Hacker News new | ask | show | jobs
by tlofreso 589 days ago
"accurate document extraction is becoming a commodity with powerful VLMs"

Agree.

The capability is fairly trivial for orgs with decent technical talent. The tech / processes all look similar:

User uploads file --> Azure prebuilt-layout returns .MD --> prompt + .MD + schema set to LLM --> JSON returned. Do whatever you want with it.

2 comments

Totally agree that this is becoming the standard "reference architecture" for this kind of pipeline. The only thing that complicates this a lot today is complex inputs. For simple 1-2 page PDFs what you describes works quite well out of the box but for 100+ page doc it starts to fall over in ways I described in another comment.
Are really large inputs solved at midship? If so, I'd consider that a differentiator (at least today). The demo's limited to 15pgs, and I don't see any marketing around long-context or complex inputs on the site.
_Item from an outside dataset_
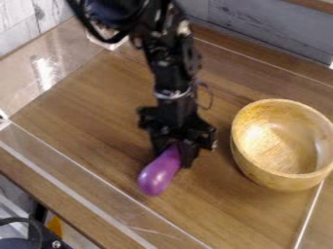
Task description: Remove the purple eggplant from inside the brown bowl and put it on the table
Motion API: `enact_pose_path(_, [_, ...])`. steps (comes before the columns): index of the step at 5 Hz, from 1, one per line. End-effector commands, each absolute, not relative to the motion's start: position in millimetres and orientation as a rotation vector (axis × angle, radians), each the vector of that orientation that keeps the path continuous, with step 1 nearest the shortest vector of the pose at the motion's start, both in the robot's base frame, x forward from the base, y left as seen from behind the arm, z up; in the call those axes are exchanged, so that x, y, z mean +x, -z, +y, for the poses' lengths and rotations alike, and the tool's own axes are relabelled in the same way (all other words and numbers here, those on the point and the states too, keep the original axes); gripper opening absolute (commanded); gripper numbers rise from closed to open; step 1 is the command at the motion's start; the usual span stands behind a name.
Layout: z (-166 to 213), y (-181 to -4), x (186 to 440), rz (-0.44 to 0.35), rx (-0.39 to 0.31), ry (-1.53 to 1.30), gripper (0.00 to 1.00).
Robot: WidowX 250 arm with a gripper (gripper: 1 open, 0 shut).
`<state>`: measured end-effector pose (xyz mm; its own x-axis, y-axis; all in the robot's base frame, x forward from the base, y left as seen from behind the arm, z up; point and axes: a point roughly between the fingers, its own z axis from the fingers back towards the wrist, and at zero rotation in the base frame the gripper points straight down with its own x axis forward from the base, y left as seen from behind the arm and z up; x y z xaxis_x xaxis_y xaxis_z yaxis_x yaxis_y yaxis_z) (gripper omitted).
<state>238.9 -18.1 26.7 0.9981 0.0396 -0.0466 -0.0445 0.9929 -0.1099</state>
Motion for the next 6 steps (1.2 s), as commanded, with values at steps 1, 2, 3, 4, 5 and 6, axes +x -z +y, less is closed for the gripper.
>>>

I suspect this problem gets solved in the next iteration or two of commodity models. In the meantime, being smart about how the context gets divvied works ok.

I do like the UI you appear to have for citing information. Drawing the polygons around the data, and then where they appear in the PDF. Nice.

Why all those steps? Why not just file + prompt to JSON directly?
Having the text (for now) is still pretty important for quality output. The vision models are quite good, but not a replacement for a quality OCR step. A combination of Text + Vision is compelling too.